El primer pilar, la inversión pública en infraestructura, ha sido vendido como sinónimo de buen gobierno, justo y solidario. Carreteras, puentes, pasos a desnivel, y edificios gubernamentales se erigen como monumentos a un supuesto desarrollo. Pero esta estrategia es, en esencia, un mecanismo de control fiscal y político. La concentración de recursos en megaproyectos, a menudo opacos en su financiamiento y adjudicación, o fallidos, ha creado una economía dependiente del gasto estatal, sofocando cualquier atisbo de diversificación productiva. El Estado no actúa como un facilitador de un mercado dinámico, sino como su principal actor y beneficiario, ahogando con su sombra a las pequeñas y medianas empresas del país. Tras la crisis de 2018, este control se ha intensificado, eliminando cualquier política de estímulo genuino al sector privado independiente. El resultado es una economía sin resiliencia, donde la “estabilidad” es un espejismo mantenido artificialmente, y donde el “clima de negocios” es un concepto que solo aplica a la élite formada por grupos económicos que se benefician de su cercanía y vínculos con el orteguismo.

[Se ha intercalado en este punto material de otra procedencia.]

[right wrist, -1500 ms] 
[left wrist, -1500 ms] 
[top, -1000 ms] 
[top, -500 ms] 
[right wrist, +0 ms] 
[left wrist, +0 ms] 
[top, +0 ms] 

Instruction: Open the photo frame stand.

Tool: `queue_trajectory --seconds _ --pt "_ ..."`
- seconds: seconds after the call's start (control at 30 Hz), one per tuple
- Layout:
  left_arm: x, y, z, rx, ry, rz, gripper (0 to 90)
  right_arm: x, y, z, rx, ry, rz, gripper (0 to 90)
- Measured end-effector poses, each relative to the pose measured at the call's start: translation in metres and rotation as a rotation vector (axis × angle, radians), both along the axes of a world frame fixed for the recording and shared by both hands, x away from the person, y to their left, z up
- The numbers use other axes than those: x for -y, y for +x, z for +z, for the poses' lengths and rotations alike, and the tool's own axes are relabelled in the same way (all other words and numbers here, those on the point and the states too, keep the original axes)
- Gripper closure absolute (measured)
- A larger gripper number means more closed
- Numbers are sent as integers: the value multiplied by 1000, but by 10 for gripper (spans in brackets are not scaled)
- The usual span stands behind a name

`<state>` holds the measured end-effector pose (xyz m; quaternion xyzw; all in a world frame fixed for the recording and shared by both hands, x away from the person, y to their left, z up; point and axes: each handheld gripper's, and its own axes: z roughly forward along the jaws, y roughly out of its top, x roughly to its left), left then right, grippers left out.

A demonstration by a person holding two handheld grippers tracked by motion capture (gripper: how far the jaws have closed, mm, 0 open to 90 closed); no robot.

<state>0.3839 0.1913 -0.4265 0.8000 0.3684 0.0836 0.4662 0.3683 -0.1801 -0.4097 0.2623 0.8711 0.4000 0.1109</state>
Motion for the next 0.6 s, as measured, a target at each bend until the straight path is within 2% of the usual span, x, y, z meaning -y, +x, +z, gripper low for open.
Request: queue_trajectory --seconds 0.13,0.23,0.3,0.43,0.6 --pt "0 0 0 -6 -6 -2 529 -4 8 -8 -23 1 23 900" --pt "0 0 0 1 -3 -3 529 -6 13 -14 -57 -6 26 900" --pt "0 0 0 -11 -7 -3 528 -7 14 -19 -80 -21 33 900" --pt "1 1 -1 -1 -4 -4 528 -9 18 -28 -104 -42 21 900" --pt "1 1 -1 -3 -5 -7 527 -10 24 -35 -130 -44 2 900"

El segundo pilar descansa en sectores exportadores que son reliquias de un subdesarrollo crónico. La industria textil, la agroindustria y la minería operan como enclaves modernos, islas de privilegio legal y fiscal desconectadas del tejido económico nacional. Con un alto porcentaje de las exportaciones concentradas en las zonas francas textiles, Nicaragua se ha convertido en una maquiladora gigante, especializada en la exportación de pobreza con valor agregado cercano a cero. Estos sectores, protegidos por exenciones tributarias y basados en mano de obra barata y precarizada, no generan los encadenamientos productivos necesarios para impulsar un desarrollo con equidad. Son economías de extracción y despojo, no de transformación. Su riqueza no se filtra; se evapora en dividendos para capitales extranjeros y en réditos políticos para una élite local.

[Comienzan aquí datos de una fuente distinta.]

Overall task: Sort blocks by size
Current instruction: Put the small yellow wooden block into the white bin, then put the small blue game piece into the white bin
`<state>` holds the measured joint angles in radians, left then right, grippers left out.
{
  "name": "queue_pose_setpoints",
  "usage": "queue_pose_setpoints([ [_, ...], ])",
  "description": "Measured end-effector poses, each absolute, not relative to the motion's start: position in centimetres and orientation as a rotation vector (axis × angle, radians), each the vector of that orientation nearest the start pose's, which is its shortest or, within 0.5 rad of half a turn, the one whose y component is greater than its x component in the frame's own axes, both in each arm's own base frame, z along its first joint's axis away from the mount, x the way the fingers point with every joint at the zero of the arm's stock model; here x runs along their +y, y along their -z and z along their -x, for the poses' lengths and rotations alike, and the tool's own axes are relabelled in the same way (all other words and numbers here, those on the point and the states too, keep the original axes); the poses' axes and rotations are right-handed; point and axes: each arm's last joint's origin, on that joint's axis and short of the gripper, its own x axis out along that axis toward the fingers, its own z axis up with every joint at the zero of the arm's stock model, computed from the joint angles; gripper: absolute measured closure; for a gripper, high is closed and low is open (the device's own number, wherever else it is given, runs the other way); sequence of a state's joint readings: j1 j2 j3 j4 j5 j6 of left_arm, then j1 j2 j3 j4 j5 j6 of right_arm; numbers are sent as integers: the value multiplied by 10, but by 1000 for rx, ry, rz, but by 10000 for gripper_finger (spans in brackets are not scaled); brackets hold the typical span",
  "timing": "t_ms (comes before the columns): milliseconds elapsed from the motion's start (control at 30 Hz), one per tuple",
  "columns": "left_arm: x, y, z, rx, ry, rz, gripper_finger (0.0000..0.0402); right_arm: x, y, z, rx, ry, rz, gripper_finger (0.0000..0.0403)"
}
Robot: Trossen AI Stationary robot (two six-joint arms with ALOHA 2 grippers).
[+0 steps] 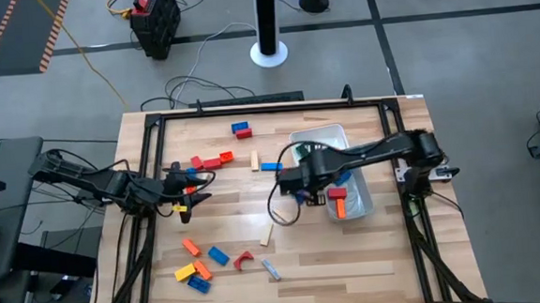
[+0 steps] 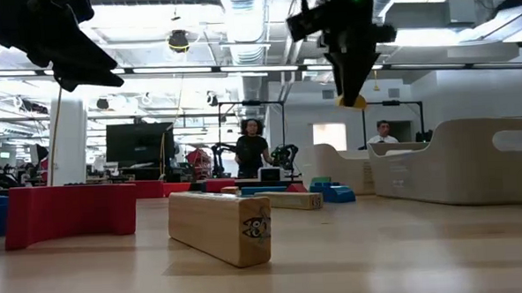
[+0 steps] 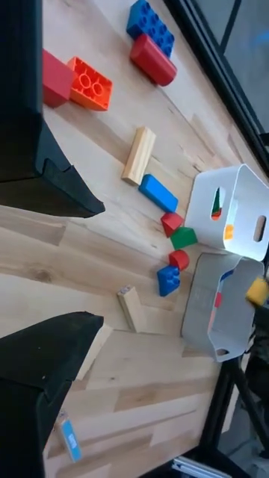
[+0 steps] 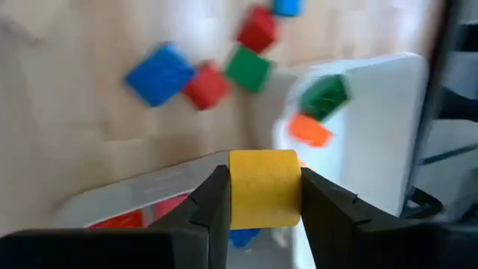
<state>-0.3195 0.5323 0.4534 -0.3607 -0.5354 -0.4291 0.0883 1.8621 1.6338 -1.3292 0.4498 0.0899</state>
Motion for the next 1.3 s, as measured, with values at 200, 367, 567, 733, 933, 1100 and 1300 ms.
queue_pose_setpoints([
  [200, -26, -242, -125, 315, -291, 231, 194, -25, -244, -335, 1370, 500, 268, 244],
  [367, -25, -242, -125, 314, -304, 212, 194, -65, -225, -324, 1332, 593, 156, 214],
  [567, -25, -242, -125, 320, -301, 163, 194, -77, -225, -319, 1371, 579, 80, 152],
  [733, -25, -242, -125, 318, -309, 152, 194, -48, -242, -331, 1294, 552, 72, 141],
  [933, -24, -242, -125, 312, -319, 174, 194, 1, -250, -340, 1188, 517, -94, 141],
  [1100, -25, -242, -125, 308, -323, 202, 194, 20, -236, -341, 1202, 466, -231, 141],
  [1300, -25, -242, -125, 306, -322, 199, 194, 29, -204, -352, 1247, 450, -270, 141],
])
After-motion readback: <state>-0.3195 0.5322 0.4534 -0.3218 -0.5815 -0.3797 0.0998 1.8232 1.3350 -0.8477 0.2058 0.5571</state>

El tercer pilar es el más perverso en su ironía: la economía informal y las remesas. Con un 70% de la economía operando en la sombra, Nicaragua es un país donde la norma es la ausencia de derechos laborales y protección social. Este vasto universo informal no se sostiene por su propia vitalidad, sino por el flujo de divisas que envían los más de 800 000 nicaragüenses que han huido del país en los últimos siete años. De forma perversa, las remesas son el salvavidas que mantiene a flote el consumo interno, generando a su vez los impuestos al consumo que financian al mismo Estado que provocó la huida masiva. Es un ciclo macabro: la represión y la falta de oportunidades expulsan a la población; su trabajo en el exterior sostiene el consumo interno; y este consumo provee de recursos a un régimen que no tiene incentivos para cambiar un modelo que le es funcional a los fines de continuidad dinástica. La dependencia de las remesas convierte a la economía nicaragüense en un rehén de las políticas migratorias de otros países y de la suerte de sus ciudadanos en el exterior.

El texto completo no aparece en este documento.